More important is the content within the story. You’ll travel across various parts of the island each with their own theme such as forest, or ice. Every section contains unique courts and challenges, each of which are designed to throw a wrench into what are, in a lot of ways, tried and true tennis mechanics.
The courts are a double-edged sword. On one hand, it’s great that there are zany courts that force you to adapt to really silly things such as a piranha plant eating up your return and spitting it back at you. Sitting around with a group of friends and playing on courts like that is a blast, especially if everyone is competitive and has a few drinks in ’em. On the flip side though, some missions that feature them in the campaign can be incredibly frustrating. Despite appearances, Mario Tennis Aces can be quite challenging at times during Adventure mode. Which is great when it’s playing fair, but some of these courts are too much. Perhaps the simplest, but the worst, is a pirate ship court that has a giant mast down the middle. Aesthetically, it’s awesome. But when you’re up against a tough AI, and you’re having to constantly deal with balls bouncing off the mast, careening in the opposite direction into an impossible to reach location, you’ll want to pull your hair out. I don’t have any left, but if I did, they’d be gone after playing on some of these courts in Adventure.
Adventure also features a wide variety of challenges and missions, which is great considering some of the previous installments were light on content. There are boss battles, training-like challenges that force you to demonstrate mastery of the game’s mechanics, and even puzzle-like encounters. There’s a ton to see. What also varies is their level of enjoyment. I experienced missions that were dull, incredibly creative, frustrating, immensely satisfying and challenging, and everything in-between. So, it does have some flaws for sure, but overall, the majority of your time in Adventure will be fun.
Where Mario Tennis Aces shines in its simple, yet deep gameplay that is best experienced with a group of friends. At first, it will feel similar to the tried and true Mario Tennis gameplay. New to this iteration are mechanics such as Zone Shots and Zone Speed, which slow down time for you to line up a powerful shot or line up a return respectively. If your timing is off returning Zone Shots, you’ll damage your racket. Damage your racket too much, and it will actually break, and if that happens, the match is over, you lose. Also, each character has new Trick Shots that you can use to get to normally impossible to reach balls, and keep them alive. This also charges up an energy meter that you use to pull most of what I just mentioned off.
All of these mechanics mesh together beautifully to create an ultra wacky, but also super deep and complicated tennis experience and it’s as satisfying to watch two good players go at it as it is to play. The ball flies around at super speeds back and forth with slow motion dives, and you can literally moonwalk across the court behind the back saves to keep rallies alive. And, depending on how many rackets a game starts with, you have the unique never before seen drama of someone literally not being able to play anymore as the health on their last one runs low.

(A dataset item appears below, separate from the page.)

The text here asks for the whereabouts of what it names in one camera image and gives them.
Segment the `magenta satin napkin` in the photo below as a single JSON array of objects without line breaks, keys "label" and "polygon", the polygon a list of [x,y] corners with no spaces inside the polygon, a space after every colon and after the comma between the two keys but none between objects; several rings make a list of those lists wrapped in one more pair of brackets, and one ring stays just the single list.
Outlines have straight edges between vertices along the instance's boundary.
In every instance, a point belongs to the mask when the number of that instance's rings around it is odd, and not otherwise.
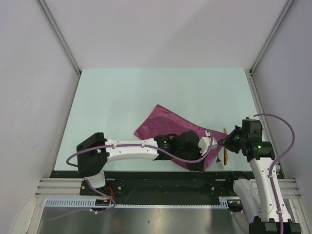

Editor’s note: We were not able to properly access Mario Tennis Aces’ online features properly prior to this review’s release and was not factored into the score. If, after launch, our experience greatly impacts our opinion of Mario Tennis Aces either positively or negatively, we will update this review.
All in all, Mario Tennis Aces offers up plenty to keep single players busy, but playing with friends takes everything the game does well up a big notch. It was so much fun playing 2v2 doubles with the Twinfinite staff in preparation for review. If someone was recording us, Nintendo could have easily used us for a commercial. We split up two sets of Joy-Cons and we were were yelling, screaming, laughing for hours over some Mario Tennis Aces. So if you’re just purely playing it for its single-player, it’s kind of a mixed bag of pleasurable and painful experiences. But as long as you’re willing to take your game either online, or in the company of friends, Mario Tennis Aces will inevitably go down as one of the best multiplayer experiences this year.